I was inspired to write this article after having an emotional experience with clothes. I have a history of ripping pants, long-sleeved shirts, and never finding jeans that fit my quads, calves, and narrow waist uniformly. I usually laugh at this. It’s kind of a source of pride: knowing I’ve grown enough muscle to burst out of clothes made for average girls and having an athletic build that is not the societal norm. But, around 2010, when my mom bought me a dress that made me look like a bulky mini hulk, I thought my muscles were too unfeminine to look appropriate in a dress. I had athletically-induced fashion disorder, or AIFD (coined by myself). It was not until I learned that shapes (or the cut of an item of clothing) were my problem, not my body. I’ve since been able to wear dresses, skinny jeans, long-sleeved shirts . . . anything I wish. Follow the rules below, and you’ll be able to do the same!
We all know that muscular women look great naked, but finding the right clothing to flatter our physiques can be tricky. Some styles can make us look blocky. This is because clothing is designed for the masses: skinny, average, or plus-sized people. Below are four guidelines to make shopping for clothing simple.
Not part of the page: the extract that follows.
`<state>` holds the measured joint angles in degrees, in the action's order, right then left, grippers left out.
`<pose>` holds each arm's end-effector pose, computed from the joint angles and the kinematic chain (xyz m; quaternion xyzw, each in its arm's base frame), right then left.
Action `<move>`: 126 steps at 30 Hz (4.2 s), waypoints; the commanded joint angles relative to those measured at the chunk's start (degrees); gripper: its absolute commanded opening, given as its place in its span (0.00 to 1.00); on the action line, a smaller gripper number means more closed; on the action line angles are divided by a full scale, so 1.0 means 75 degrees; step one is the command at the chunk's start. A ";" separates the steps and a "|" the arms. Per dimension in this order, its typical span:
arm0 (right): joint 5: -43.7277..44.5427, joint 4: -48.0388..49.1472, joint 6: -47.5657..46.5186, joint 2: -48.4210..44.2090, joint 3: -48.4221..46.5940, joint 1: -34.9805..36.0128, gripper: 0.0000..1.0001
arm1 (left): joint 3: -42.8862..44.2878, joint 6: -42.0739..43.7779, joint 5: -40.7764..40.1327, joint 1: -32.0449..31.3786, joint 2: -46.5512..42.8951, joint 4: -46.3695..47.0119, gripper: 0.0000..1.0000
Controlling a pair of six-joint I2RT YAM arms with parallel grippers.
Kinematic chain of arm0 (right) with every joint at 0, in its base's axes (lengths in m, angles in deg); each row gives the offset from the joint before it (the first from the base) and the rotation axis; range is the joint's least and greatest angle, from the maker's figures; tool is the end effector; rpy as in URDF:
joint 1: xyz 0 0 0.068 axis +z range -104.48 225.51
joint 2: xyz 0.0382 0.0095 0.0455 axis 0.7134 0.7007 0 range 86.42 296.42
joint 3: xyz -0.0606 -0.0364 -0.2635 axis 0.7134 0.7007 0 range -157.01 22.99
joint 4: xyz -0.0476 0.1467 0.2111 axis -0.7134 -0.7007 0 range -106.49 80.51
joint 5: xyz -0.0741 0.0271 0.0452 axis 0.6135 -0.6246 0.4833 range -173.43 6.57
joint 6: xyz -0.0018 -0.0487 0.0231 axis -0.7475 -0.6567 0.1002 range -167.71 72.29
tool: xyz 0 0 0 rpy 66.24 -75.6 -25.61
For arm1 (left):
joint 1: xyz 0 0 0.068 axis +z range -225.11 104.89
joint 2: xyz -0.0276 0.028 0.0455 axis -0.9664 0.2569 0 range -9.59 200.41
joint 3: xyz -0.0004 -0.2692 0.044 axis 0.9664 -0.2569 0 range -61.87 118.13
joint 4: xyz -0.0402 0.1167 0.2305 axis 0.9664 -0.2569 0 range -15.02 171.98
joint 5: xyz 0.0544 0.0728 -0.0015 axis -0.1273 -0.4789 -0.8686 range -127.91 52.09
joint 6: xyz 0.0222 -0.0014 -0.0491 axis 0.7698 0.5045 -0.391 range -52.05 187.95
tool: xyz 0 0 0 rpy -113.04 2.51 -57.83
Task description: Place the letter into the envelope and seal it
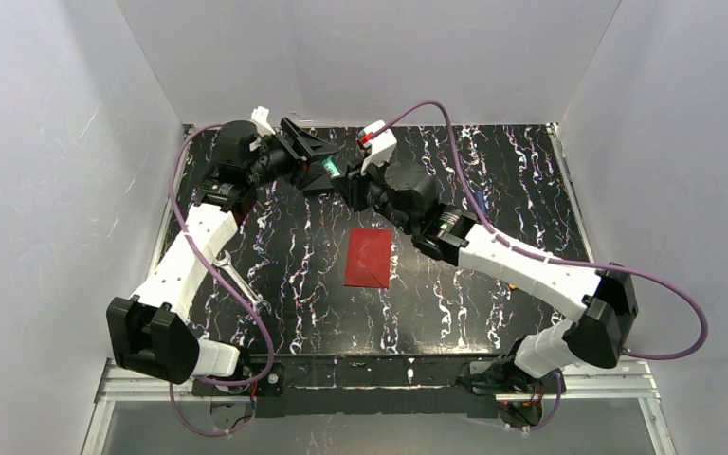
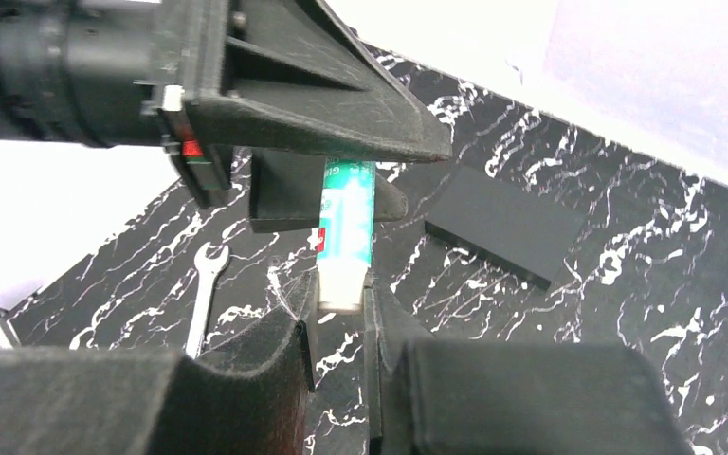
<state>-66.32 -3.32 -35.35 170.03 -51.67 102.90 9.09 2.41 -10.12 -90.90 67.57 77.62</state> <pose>0.1973 0.2891 0.3919 -0.1793 0.7007 0.3017 0.6211 0.2987 -0.1016 0.3847 -0.1750 0.7420 -0.5443 0.3501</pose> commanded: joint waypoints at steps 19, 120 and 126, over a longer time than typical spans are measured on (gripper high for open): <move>-0.2151 -0.1394 -0.1469 -0.0587 -0.0651 -0.0449 0.13 | -0.0712 0.0268 0.4214 0.0807 -0.0374 0.0664 0.68; 0.0391 -0.5454 0.1659 0.3601 -0.0629 -0.4700 0.48 | -0.1512 0.0549 0.2963 0.0922 0.0827 -0.0532 0.00; 0.0140 -0.5441 0.1638 0.3705 -0.0595 -0.4848 0.43 | -0.1510 0.0518 0.2985 0.0922 0.0818 -0.0532 0.00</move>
<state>-63.88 -44.98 -22.65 196.85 -54.27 67.47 -2.14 6.59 10.15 -83.95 73.72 73.10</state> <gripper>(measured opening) 0.445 0.230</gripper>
Remember, the secret is in shapes — the cut of the top, dress, or pants you wish to buy.
*** This page updates regularly to keep up with changing trends. ***
Rule 1. Accentuate your shoulders and arms with form-fitting, shoulder-flattering, and/or sloping necklines
Rule 2. Not so tight — look for breezy and/or halter-style tops
Look for tops that compliment your build. The neckline should not broaden your upper body. It should be fitted, flowy, or the neckline should be cut in a way the shows off your muscles and does not smooth over them. This broadens the body. Also, avoid stripes that go across the body. Horizontal stripes create the illusion of broadness.
Rule 3. Feel free to dress up, don’t be afraid of (stretchy) long sleeves, and you can’t go wrong with strapless
Stick with V-necks and straps close to your neck. This will create the illusion of a longer torso and make your muscles pop!
If you have nice glutes, a form-fitting long dress or short dress/skirt is good. I recommend not going too short. Short skirts/dresses can be cute on a skinny girl, but a muscular girl is often more of an eyeful and may draw more attention than desired. The choice is up to you.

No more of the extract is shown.